File(s) not publicly available
chapterposted on 06.12.2017, 00:00 by Stephen ColbranStephen Colbran
An appearance is the procedure used by the defendant to inform the plaintiff that he or she intends to defend the proceedings. The procedure prevents the plaintiff entering a default judgment or taking further steps without notice to the defendant. In Queensland, an appearance is known as a Notice of Intention to Defend. In the Australian Capital Territory, it is called a Notice of Intention to Respond. Appearances are of two types, though both types are not available in all jurisdictions.

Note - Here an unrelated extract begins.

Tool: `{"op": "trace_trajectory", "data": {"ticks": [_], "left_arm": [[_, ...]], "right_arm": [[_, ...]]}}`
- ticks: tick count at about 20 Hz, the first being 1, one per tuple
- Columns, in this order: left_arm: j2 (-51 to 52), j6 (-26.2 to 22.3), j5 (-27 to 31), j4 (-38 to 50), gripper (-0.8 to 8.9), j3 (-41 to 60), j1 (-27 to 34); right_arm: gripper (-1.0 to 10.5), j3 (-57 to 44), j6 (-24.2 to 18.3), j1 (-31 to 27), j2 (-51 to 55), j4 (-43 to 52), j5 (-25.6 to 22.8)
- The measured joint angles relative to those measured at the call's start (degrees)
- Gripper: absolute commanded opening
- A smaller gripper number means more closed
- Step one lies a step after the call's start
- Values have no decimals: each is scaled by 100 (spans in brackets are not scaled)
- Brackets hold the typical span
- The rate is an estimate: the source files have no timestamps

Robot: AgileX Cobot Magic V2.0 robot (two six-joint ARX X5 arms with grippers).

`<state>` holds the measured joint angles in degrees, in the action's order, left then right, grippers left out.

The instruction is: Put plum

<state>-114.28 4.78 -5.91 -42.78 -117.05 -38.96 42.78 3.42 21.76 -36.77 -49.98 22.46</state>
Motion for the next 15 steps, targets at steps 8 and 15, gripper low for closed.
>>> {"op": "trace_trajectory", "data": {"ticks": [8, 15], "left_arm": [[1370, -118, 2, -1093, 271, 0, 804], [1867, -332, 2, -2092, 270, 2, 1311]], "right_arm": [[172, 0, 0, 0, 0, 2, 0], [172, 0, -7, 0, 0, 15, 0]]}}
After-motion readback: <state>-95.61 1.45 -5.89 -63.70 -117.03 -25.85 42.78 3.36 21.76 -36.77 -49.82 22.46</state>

The most common type is an unconditional appearance, which acknowledges the court’s jurisdiction and waives any irregularity in service or commencement of proceedings. The other form of appearance is a conditional appearance. Conditional appearances do not waive procedural irregularities, but preserve arguments based on lack of jurisdiction and other irregularities. In the event that an appearance is not entered, the defendant is at risk of a default judgment being entered. Appearances have been abolished in South Australia and in the Federal Court in favour of filing a Notice of Address for Service or alternatively in South Australia, a defence. In New South Wales a Submitting Appearance (r 6.11) and in the Australian Capital Territory, Notice of Intention to Respond (r 106), may be used by a defendant to submit to the orders of the court save as to costs, and take no part in the proceedings.